Quuxplusone / LLVMBugzillaTest

0 stars 0 forks source link

[coroutines] Incorrectly saving sp across suspension points in optimized builds on aarch64 #49543

Open Quuxplusone opened 3 years ago

Quuxplusone commented 3 years ago
Bugzilla Link PR50574
Status NEW
Importance P enhancement
Reported by Bart De Smet (bartde@microsoft.com)
Reported on 2021-06-03 10:26:32 -0700
Last modified on 2021-06-03 10:26:32 -0700
Version trunk
Hardware PC All
CC blitzrakete@gmail.com, erik.pilkington@gmail.com, llvm-bugs@lists.llvm.org, richard-llvm@metafoo.co.uk
Fixed by commit(s)
Attachments repro_aarch64_coro_opt.cpp (4025 bytes, text/plain)
Blocks
Blocked by
See also
Created attachment 24907
Repro (also shared in Godbolt)

A simple repro is at https://godbolt.org/z/z8ajGhvcx and attached as well.
Compile with "-std=c++2a -g0 -O3 -stdlib=libc++" using "armv8-a clang (trunk)"
and found to repro with clang 11 as well.

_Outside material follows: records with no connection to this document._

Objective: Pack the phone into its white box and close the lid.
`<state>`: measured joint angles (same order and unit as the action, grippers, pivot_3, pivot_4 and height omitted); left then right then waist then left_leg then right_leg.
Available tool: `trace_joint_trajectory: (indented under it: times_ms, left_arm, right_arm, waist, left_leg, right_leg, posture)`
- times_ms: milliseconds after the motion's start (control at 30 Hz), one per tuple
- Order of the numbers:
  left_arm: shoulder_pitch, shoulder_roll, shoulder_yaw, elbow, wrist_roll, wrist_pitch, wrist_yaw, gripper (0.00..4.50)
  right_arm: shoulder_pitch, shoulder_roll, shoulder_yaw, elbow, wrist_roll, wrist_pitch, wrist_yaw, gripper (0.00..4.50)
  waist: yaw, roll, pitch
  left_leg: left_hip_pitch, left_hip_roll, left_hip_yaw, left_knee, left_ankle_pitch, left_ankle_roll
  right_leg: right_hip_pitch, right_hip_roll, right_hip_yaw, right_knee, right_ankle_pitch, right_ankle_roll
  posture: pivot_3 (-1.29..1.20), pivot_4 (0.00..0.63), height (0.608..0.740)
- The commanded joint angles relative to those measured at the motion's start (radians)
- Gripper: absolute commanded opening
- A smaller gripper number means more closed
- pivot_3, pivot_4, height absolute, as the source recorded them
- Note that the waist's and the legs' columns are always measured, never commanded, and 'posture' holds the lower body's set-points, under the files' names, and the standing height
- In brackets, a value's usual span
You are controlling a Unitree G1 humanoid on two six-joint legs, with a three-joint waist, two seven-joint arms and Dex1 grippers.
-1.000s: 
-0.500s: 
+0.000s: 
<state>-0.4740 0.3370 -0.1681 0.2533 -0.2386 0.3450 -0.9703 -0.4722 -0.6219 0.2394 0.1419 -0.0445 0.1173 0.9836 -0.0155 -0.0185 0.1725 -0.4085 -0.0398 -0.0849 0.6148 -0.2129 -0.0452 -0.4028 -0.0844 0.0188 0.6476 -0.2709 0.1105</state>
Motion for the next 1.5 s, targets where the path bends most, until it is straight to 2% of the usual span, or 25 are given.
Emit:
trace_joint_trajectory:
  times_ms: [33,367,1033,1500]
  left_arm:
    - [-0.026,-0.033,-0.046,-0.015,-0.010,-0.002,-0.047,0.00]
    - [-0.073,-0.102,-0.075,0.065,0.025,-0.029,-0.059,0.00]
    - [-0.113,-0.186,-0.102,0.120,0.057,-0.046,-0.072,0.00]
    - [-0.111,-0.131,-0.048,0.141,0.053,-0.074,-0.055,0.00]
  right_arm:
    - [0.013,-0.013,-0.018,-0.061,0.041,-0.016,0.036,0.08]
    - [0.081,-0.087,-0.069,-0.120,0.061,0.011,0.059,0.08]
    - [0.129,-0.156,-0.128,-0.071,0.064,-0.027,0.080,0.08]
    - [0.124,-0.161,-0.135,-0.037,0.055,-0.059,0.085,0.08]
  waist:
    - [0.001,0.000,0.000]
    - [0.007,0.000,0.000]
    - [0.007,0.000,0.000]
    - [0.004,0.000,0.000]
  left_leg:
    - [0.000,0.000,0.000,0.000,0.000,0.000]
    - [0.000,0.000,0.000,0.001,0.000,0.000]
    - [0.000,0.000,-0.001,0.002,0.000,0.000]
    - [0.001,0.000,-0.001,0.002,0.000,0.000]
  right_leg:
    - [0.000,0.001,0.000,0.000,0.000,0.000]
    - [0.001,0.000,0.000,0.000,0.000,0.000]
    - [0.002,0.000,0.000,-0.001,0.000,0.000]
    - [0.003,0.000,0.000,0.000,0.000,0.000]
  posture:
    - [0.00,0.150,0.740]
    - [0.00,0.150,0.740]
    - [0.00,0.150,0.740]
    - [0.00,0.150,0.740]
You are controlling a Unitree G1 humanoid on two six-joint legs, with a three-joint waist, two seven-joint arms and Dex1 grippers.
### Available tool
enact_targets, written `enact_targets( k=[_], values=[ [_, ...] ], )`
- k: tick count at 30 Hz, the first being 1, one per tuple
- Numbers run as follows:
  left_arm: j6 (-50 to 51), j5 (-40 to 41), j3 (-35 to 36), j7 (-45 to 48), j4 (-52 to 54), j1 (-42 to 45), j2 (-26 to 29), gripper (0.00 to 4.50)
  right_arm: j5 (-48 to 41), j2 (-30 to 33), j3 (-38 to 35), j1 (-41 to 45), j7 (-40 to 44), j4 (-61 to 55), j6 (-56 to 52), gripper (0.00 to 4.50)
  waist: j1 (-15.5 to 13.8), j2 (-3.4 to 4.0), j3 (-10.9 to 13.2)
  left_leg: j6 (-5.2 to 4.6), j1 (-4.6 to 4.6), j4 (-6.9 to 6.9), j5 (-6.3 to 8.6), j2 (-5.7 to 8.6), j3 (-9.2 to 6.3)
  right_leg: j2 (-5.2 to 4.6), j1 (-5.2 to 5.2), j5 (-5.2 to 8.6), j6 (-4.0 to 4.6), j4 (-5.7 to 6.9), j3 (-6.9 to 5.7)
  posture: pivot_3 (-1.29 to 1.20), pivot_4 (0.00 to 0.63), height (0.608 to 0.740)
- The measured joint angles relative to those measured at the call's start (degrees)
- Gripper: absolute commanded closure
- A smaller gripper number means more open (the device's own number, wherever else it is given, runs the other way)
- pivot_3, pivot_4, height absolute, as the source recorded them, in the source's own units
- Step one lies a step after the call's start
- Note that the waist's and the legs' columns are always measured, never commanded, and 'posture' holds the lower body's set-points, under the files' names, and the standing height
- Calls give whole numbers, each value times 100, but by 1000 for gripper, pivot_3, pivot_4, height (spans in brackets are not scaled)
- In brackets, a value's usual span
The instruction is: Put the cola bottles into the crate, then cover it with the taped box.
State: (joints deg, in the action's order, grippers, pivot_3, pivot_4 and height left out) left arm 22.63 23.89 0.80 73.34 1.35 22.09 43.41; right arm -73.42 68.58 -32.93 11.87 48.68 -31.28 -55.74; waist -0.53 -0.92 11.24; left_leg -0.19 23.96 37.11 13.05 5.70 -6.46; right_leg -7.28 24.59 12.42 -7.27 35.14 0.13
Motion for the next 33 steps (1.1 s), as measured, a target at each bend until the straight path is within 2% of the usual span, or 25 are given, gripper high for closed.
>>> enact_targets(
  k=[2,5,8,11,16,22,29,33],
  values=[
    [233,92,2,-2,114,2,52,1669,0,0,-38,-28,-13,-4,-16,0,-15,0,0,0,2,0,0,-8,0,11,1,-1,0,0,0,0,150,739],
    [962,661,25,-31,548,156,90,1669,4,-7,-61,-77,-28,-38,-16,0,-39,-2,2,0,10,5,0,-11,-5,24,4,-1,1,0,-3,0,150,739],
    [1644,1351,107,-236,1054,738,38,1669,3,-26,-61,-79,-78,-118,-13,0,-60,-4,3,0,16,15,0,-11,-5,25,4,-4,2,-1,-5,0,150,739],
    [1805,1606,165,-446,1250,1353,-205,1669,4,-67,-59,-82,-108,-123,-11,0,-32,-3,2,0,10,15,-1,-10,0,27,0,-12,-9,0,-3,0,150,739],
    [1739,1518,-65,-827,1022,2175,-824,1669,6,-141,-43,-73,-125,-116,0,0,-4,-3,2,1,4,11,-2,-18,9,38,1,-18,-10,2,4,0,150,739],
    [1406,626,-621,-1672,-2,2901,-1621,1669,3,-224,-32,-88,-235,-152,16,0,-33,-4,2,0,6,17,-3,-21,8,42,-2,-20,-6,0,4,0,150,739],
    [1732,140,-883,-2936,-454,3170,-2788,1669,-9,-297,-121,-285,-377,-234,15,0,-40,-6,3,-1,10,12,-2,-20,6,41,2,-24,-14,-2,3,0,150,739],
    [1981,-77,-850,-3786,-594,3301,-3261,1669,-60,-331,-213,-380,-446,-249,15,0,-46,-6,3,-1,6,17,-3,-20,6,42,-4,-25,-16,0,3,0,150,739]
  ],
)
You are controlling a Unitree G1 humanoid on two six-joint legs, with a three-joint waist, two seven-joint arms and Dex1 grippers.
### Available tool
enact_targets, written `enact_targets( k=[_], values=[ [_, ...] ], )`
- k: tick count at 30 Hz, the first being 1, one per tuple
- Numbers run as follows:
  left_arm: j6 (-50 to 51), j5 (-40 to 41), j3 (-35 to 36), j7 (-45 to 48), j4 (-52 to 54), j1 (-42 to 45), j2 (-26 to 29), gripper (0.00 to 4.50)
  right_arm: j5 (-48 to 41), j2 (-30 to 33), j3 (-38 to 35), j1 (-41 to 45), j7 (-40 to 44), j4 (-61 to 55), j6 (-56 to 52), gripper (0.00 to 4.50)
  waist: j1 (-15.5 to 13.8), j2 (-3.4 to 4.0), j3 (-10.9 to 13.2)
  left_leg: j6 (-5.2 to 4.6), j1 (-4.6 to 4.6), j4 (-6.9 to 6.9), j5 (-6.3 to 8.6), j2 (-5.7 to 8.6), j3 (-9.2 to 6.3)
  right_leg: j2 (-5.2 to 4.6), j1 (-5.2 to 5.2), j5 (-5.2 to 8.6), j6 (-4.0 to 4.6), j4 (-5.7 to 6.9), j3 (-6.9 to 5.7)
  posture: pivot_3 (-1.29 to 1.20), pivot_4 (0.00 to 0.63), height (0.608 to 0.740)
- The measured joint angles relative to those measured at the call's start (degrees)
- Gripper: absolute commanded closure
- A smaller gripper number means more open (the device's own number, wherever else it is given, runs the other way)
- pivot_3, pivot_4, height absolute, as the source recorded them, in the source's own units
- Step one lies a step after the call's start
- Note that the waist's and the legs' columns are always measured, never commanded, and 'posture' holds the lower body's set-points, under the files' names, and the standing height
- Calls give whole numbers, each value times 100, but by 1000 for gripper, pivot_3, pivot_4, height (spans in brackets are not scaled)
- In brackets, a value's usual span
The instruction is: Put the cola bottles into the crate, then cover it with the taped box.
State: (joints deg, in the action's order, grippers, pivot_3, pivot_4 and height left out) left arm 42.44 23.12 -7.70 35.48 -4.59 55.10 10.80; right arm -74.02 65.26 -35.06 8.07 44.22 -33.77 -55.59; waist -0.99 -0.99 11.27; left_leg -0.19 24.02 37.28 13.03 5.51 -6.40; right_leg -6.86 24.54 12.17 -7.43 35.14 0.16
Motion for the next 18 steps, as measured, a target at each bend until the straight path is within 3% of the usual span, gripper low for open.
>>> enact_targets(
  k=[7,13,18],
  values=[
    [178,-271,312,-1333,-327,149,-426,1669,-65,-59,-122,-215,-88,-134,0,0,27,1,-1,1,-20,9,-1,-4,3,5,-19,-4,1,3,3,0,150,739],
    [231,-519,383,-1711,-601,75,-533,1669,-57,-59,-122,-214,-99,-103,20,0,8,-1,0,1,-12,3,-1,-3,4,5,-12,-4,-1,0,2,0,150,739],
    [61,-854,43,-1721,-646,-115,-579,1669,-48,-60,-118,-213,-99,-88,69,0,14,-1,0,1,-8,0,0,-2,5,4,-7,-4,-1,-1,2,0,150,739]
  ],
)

The essence is this, using fmtlib (version 7.1.3):

void check(int a)
{
  fmt::print("{}\n", a);
}

when writing:

int main()
{
    check(123);
    check(321);
}

compiled code executes correctly and prints 123, 321. In optimized builds, it
is noted that the compiler inlines fmt::print and deduplicates some common code
for the two calls to check.

When writing:

task<int> f(std::vector<int> v)
{
#if REPRO
    for (auto& x : v)
#endif
    {
        check(123);

        co_await std::experimental::suspend_always();

        check(321);
    }
    co_return 42;
}

the compiled code has an issue, and the executing code prints 123, garbage.
Looking at the assembly, it seems that the compiler spills "sp" into the
coroutine frame as part of the first call to check:

  mov w10, #1
  mov x11, sp               ; sp is here
  stp x10, x11, [x19, #32]  ; gets stored here (A)
  cmp x9, x8
  stp x10, x11, [x19, #48]  ; gets stored here (B)
  b.eq .LBB3_7
  ldr x8, [x19, #64]
.LBB3_5:
  ldp x2, x3, [x19, #32]    ; gets loaded here (A) into x3
  str x8, [x19, #80]
  mov w8, #123
  stp x8, xzr, [sp]
  adrp x0, .L.str
  add x0, x0, :lo12:.L.str
  mov w1, #3
  bl fmt::v7::vprint(fmt::v7::basic_string_view<char>, fmt::v7::format_args)

For the second call site of check, after the suspension point, the compiler
emits:

  ldp x2, x3, [x19, #48]    ; gets loaded here (B) into x3
  mov w8, #321
  stp x8, xzr, [sp]
  adrp x0, .L.str
  add x0, x0, :lo12:.L.str
  mov w1, #3
  bl fmt::v7::vprint(fmt::v7::basic_string_view<char>, fmt::v7::format_args)

where it is loading the former value of "sp" which gets consumed by vprint,
resulting in garbage.
Quuxplusone commented 3 years ago

Attached repro_aarch64_coro_opt.cpp (4025 bytes, text/plain): Repro (also shared in Godbolt)